-- THE PROBLEM --
Read through the listing below and copy each line in which the word "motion" occurs.

-- RAW DATA follows --

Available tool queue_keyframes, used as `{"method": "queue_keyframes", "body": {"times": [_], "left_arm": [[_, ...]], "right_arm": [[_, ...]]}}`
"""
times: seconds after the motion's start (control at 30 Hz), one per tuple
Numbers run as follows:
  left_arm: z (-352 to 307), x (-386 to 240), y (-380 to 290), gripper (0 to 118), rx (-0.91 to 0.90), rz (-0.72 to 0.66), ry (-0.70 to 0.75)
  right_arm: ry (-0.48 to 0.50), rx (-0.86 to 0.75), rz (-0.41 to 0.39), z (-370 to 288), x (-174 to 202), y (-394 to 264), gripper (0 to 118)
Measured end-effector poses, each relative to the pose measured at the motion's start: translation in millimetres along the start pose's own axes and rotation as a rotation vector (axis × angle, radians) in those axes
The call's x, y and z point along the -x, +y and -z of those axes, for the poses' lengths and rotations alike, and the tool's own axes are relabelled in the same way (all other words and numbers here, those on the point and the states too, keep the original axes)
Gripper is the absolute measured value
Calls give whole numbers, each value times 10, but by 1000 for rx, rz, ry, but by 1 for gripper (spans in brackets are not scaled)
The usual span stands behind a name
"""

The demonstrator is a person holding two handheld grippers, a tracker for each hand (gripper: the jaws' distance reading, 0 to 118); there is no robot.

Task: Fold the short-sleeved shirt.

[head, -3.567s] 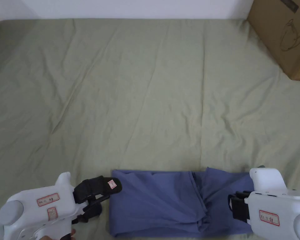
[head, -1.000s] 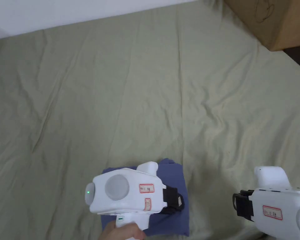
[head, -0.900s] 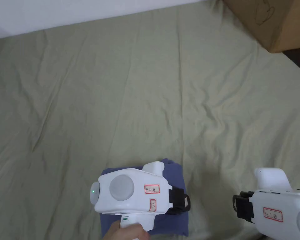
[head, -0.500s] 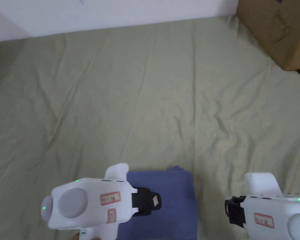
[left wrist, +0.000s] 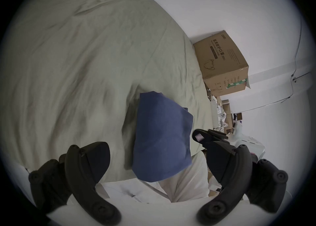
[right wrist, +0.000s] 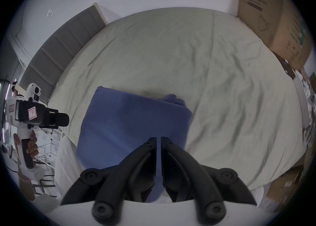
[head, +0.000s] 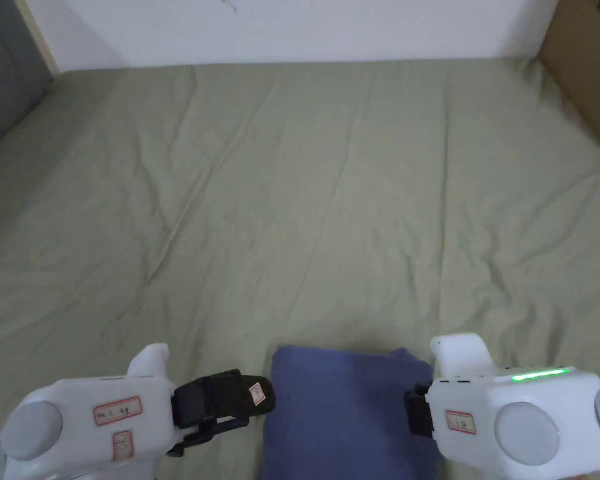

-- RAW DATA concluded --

-- YOUR RESPONSE --
times: seconds after the motion's start (control at 30 Hz), one per tuple
Measured end-effector poses, each relative to the pose measured at the motion's start: translation in millimetres along the start pose's own axes and rotation as a rotation vector (axis × angle, radians) in those axes

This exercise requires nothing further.